Yes, absolutely. Repetition is a well known rhetorical and dramatic technique.

Unfortunately, you will get English teachers that will tell you that you must always vary your words. I have seen people in critique groups who hardly ever contribute anything other than to criticise repetition of words, often repetition that no one but them even notices.

I think we can reasonable distinguish three kinds of repetition:

  1. Natural repetition: repetition of words occurs because we talk about the same object several times in a perfectly good passage. I am repeating the word repetition a lot in this answer because it is about repetition.

  2. Dramatic repetition: the writer is using repetition as a deliberate device to emphasise a point of create a mood. In your case, the repetition of fall adds to the drama of the moment. It is not only appropriate, it is powerful.

  3. Tedious repetition: repetition occurs because the writer does not know the appropriate words for the concepts they are discussing and so falls back on one generic word, or their writing is itself repetitions (saying the same thing over and over and failing to move forward) and so the word repeats because the thought repeats.
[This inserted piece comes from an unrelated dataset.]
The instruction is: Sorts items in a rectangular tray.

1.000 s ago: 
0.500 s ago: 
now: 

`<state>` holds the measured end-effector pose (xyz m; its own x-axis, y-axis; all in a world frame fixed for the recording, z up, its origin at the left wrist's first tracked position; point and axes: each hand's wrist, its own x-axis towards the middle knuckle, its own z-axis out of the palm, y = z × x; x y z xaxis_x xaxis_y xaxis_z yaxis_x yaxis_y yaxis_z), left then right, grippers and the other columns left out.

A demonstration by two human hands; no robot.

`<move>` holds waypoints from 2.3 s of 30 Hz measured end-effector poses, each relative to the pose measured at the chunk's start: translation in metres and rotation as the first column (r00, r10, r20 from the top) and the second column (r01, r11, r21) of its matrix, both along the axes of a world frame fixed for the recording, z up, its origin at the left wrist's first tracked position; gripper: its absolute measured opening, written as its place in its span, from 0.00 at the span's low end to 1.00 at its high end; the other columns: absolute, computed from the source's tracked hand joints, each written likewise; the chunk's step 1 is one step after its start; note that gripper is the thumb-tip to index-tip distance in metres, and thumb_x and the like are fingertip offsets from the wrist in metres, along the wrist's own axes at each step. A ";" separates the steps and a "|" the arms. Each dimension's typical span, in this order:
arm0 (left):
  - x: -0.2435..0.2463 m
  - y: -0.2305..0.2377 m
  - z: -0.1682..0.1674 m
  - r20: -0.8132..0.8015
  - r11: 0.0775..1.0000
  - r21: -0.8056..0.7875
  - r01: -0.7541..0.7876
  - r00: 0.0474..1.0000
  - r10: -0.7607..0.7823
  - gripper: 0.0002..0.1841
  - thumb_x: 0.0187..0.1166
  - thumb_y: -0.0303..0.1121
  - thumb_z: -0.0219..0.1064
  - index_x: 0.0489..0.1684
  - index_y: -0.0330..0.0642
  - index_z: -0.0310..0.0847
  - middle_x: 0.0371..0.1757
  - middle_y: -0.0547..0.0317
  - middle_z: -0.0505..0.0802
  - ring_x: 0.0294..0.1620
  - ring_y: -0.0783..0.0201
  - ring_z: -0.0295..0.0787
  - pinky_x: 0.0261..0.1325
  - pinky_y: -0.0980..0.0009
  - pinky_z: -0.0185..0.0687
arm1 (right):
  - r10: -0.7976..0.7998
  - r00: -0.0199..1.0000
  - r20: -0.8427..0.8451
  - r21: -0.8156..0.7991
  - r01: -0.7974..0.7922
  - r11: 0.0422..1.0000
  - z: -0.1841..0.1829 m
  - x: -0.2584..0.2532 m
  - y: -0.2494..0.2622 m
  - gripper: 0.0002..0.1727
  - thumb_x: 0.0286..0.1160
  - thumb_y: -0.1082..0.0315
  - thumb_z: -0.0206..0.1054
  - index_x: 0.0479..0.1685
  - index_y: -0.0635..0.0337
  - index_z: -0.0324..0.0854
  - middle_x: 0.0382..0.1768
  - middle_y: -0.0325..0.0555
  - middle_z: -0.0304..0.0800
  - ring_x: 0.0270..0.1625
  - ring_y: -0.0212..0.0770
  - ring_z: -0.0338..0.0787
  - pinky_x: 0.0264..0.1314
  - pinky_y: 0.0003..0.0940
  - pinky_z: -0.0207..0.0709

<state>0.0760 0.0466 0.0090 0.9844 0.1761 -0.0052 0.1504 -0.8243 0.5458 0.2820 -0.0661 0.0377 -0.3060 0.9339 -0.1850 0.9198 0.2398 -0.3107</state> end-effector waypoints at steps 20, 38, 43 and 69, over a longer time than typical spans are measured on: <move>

Unfortunately, some English teachers and critique partners don't have the literary sophistication to distinguish these cases. They internalize a mechanical rule against repetition and apply it blindly to everything.

Judge your words by their effect, and their effect alone.

  • +1 Repetition is a well known rhetorical and dramatic technique.
    – NofP
    Commented Feb 7, 2018 at 0:26

First, and off topic, when I do as your mothers have done, I don't want to preserve that image of that person, but rather I want to let that person feel that I am there so they can take that feeling of my presence with them, if they want.

Second, and regarding your question, the repetition grinded on me and I would replace the snowfall with some snonym, e.g.:

The world fell quiet. A soft snow began to drift down.

I would possibly even continue that second sentence, adding some explanation as to what the falling snow means or does to the protagonist:

The world fell quiet. A soft snow began to drift down, settling on my mother like love.